I say I only partially had to get the hysterectomy as my doctor thought maybe they could get the fibroid out and save the uterus. It would be more difficult and bring other challenges, but it was a possibility. But since I've never wanted kids and despise my period, I told her just to take it. So they did. I'm left with my ovaries and cervix (they too the fallopian tubes, too, as they are the highest cause of cancer so might as well get rid of them, too).

The weeks leading up to the surgery were terrifying. I made sure to keep myself busy. I played a lot of shows, went to a lot of events - just to try to keep my mind off of it. But every night I couldn't help but think about the fact that I had to get surgery. Not fearful of losing the uterus, but of getting surgery itself. I'd never been under anesthesia. I didn't know what to expect. I just wanted the date to hurry up and get here so it could be at the point where I was waking up from surgery and I had, in fact, woken up from surgery and that I didn't have some horrible experience where I woke up mid-surgery. I just wanted to be done with it.

Because I didn't like my uterus and all it brought to me. I never had. From my very first period to my last (which reared its ugly head two days before surgery to take that last bit of dignity from me and force me to have to wear hospital provided mesh panties and a pad going into surgery knowing the nurses would have to deal with the outcome.)

My first period came the day after 5th grade ended. My dad and I were living with his girlfriend (my mother died when I was 6 years old). I hated my dad's girlfriend. She was a such a bitch. Truly, truly a bitch (she once burned my clothes in the fireplace because I left some on the floor of my room - which was in the basement. She was a bitch). I went to the bathroom and there it was. I started bawling and ran to my dad, who was perched on top of the garage painting window trim on the house. I couldn't get the words out, but I didn't have to. He guessed right away. I have no idea how we knew. He told me to go tell Vicki. So I did. She threw some maxi pads my way and that was that. No explanation. No talk. Just a "here - take these." And so begun my menstruation.

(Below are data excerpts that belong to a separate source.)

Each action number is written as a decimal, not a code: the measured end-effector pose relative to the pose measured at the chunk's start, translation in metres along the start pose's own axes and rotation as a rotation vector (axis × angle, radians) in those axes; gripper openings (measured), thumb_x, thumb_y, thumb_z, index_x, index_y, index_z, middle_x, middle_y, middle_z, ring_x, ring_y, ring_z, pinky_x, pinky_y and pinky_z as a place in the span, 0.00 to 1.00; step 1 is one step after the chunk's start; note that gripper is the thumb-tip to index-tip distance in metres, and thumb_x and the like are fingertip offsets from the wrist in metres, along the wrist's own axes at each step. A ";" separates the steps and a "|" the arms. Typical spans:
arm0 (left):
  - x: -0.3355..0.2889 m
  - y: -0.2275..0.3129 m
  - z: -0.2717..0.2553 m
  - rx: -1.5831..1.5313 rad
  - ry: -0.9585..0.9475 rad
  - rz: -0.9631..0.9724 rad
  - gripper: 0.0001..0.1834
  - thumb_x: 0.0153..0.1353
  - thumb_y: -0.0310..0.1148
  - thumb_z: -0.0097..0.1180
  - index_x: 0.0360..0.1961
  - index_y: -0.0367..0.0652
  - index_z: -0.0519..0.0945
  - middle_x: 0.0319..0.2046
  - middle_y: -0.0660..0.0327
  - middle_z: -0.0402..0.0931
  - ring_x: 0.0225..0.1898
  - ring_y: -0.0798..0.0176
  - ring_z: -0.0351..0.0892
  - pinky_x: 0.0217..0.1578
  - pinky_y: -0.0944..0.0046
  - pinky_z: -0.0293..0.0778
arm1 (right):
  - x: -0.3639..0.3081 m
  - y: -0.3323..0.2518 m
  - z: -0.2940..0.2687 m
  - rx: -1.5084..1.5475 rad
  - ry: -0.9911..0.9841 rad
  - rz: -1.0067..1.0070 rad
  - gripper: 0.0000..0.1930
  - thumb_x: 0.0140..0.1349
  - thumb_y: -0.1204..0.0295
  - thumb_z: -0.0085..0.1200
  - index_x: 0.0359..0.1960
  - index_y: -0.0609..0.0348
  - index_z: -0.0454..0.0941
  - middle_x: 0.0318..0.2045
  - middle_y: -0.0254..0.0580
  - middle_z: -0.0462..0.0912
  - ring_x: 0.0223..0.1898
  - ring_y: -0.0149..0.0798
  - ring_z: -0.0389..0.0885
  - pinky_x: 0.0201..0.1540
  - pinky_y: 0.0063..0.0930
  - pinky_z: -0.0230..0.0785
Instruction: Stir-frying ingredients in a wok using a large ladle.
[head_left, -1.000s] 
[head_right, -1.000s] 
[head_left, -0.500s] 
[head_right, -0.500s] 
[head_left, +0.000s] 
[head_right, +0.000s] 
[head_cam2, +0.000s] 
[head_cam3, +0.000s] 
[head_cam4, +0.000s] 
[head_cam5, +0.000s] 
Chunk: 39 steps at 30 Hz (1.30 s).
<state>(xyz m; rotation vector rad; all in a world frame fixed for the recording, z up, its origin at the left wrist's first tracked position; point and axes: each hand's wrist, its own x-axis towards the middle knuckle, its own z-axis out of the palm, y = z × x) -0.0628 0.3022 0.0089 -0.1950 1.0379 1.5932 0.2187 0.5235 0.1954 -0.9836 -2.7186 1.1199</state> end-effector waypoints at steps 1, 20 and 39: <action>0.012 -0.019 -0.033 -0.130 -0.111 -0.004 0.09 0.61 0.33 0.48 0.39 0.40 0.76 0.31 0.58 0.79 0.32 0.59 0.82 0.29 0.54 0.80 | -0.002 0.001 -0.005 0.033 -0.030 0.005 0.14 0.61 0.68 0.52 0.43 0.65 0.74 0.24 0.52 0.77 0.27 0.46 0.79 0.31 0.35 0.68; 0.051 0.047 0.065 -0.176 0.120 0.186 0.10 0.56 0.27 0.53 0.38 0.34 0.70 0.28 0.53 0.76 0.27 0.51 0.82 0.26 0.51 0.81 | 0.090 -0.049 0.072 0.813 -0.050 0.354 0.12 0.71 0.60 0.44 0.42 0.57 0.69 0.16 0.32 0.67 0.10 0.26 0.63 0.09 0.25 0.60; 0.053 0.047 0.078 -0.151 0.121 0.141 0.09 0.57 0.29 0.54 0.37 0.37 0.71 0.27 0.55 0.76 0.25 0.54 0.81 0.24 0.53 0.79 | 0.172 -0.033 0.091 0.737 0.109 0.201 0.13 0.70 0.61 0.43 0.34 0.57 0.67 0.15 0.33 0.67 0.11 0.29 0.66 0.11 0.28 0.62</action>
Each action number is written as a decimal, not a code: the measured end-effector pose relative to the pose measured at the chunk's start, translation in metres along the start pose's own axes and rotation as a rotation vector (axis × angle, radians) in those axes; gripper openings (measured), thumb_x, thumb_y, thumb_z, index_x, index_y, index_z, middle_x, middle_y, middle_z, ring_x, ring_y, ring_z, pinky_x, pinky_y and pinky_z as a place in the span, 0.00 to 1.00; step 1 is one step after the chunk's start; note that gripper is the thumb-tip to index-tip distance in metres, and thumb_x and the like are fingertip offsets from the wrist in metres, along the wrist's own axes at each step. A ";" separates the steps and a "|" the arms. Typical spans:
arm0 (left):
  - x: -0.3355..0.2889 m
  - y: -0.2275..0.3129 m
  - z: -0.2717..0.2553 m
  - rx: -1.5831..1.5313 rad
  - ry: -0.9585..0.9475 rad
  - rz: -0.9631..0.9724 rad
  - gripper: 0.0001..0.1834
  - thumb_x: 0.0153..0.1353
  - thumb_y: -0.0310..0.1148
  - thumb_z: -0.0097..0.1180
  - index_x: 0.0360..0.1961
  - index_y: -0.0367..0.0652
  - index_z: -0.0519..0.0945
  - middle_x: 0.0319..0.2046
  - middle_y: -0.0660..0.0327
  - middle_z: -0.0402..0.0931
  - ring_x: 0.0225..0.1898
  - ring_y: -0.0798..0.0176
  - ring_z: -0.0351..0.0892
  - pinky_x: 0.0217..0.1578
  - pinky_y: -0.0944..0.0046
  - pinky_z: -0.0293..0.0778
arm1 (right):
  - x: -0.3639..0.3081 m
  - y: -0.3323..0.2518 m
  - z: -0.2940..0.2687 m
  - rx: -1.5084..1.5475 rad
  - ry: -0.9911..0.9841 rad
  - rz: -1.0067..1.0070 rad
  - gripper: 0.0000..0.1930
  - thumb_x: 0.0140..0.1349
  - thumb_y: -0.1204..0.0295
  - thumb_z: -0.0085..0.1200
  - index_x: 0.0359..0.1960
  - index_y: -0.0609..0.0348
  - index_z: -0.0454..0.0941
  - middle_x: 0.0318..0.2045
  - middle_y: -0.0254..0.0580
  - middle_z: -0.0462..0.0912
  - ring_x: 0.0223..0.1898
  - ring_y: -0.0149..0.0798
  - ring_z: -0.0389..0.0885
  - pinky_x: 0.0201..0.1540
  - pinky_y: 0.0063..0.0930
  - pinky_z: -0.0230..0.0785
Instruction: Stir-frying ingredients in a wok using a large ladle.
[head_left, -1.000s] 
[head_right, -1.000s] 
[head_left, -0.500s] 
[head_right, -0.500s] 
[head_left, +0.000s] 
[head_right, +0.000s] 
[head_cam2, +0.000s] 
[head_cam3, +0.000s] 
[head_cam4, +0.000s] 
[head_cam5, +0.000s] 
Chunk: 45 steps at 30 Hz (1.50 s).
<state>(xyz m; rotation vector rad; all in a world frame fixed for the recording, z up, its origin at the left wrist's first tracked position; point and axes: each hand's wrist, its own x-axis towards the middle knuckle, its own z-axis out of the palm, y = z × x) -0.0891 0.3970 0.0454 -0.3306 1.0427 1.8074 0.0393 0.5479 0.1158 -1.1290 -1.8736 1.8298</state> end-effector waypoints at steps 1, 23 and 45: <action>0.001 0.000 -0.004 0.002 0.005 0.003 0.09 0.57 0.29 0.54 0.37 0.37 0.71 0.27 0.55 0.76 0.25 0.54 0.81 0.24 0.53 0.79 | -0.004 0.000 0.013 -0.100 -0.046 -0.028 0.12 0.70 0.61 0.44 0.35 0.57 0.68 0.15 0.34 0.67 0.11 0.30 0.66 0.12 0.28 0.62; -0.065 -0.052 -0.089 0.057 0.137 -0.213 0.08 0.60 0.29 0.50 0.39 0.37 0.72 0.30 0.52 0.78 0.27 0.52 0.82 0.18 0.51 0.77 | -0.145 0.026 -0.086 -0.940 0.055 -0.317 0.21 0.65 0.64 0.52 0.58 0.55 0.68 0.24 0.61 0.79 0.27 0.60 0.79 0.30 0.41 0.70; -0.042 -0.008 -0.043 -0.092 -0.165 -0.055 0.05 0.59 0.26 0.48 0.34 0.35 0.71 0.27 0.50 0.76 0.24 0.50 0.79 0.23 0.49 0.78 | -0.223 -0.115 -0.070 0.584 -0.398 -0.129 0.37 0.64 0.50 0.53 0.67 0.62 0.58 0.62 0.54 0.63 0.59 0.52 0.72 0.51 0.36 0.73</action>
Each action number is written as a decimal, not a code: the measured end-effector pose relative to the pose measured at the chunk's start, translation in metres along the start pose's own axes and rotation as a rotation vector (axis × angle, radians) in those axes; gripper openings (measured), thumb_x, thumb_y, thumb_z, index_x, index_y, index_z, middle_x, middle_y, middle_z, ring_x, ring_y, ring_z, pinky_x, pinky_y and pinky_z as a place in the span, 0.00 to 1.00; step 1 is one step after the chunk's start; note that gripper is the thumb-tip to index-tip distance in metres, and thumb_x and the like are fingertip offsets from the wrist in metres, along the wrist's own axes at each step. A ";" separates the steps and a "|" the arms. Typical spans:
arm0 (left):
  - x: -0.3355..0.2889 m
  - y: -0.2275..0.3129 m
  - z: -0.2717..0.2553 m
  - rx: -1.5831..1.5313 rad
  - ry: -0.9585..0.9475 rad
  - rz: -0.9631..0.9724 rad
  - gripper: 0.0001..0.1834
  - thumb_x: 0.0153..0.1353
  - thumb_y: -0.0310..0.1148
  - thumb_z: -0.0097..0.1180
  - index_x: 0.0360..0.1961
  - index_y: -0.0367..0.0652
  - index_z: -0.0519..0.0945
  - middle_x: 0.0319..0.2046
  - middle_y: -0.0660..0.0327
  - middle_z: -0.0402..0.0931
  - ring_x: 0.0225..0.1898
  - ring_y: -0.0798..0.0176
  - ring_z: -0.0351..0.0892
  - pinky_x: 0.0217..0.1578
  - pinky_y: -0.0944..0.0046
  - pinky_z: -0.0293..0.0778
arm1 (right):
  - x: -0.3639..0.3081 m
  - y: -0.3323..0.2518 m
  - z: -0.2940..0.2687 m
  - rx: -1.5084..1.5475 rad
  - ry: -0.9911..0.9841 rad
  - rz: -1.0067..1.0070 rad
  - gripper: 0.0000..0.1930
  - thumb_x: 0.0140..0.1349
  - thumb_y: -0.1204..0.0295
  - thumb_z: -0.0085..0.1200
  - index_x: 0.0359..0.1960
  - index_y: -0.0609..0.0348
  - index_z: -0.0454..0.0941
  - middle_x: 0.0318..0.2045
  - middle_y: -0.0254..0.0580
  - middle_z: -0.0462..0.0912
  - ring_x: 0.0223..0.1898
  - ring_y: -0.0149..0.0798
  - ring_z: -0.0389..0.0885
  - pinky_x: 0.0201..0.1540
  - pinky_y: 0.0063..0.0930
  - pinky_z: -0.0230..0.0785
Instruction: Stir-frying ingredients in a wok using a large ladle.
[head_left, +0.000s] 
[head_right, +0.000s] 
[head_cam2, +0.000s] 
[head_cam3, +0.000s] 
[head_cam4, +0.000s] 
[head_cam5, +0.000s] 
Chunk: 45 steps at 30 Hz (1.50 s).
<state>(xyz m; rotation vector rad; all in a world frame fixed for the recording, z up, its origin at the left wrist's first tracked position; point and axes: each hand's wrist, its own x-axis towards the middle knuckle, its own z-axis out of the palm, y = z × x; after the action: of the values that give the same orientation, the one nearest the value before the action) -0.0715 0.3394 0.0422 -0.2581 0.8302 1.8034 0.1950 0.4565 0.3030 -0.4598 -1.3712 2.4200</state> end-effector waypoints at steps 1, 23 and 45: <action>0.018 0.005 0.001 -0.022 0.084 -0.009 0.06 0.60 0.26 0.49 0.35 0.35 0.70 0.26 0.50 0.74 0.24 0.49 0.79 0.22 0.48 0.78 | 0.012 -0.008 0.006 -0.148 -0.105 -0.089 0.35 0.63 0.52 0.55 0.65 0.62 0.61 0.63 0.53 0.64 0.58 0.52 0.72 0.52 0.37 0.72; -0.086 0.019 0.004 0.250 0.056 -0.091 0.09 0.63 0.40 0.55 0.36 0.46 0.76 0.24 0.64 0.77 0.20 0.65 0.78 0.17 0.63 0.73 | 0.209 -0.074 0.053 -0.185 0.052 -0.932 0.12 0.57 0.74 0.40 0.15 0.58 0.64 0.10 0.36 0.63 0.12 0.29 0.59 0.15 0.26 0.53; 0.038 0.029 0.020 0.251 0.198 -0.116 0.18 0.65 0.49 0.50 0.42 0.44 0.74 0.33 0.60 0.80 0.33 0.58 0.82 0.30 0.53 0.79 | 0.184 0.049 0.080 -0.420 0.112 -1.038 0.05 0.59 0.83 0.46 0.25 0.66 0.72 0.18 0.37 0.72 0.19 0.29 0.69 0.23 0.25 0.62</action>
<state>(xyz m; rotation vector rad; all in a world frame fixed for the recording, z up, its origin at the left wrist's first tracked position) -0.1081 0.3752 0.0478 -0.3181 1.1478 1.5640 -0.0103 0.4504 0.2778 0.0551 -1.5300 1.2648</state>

It was always terrible, my period. Constantly heavy and clotting. I had accidents all the time. I lost so many pairs of pants to the terrible red stain. I could not fathom how girls could actually go swimming with their periods. Friends would say, you'll be fine! I do it all the time! But not me. It was not possible.  And there was no way I was going to risk that huge of possibility of public humiliation. Cramps were terrible and would leave me in bed curled up for hours. My uterus had it against me from the start. I couldn't wear tampons. For one, I had no idea how to wear them at first. No one told me and the box was confusing. But two, my period was just too heavy. They just didn't last long enough. All my friends wore tampons and I always felt out of place. Different. Dirty. All my life I've heard women make fun of pads and it's been hard. I've felt ashamed. Like I'm some sort of ogre. You'd think women would be more sensitive to other women's menstrual needs. But they're not. So I would play along like tampons were my feminine hygiene product of choice. But they never were.

When I reached my early twenties, my period calmed down a bit. Most likely due to the fact I had just moved out of the house and was broke and never ate and was a vegetarian and smoked a ton of cigarettes and lost a ton of weight and it all screwed with my cycle. I was able to use tampons for a while, but they were never comfortable for me. They didn't seem to fit. So I returned to my trusty pads. And as stability returned to my life and I got a job and ate regular meals, my period returned in all its glory. It took a few years, but it came back full force.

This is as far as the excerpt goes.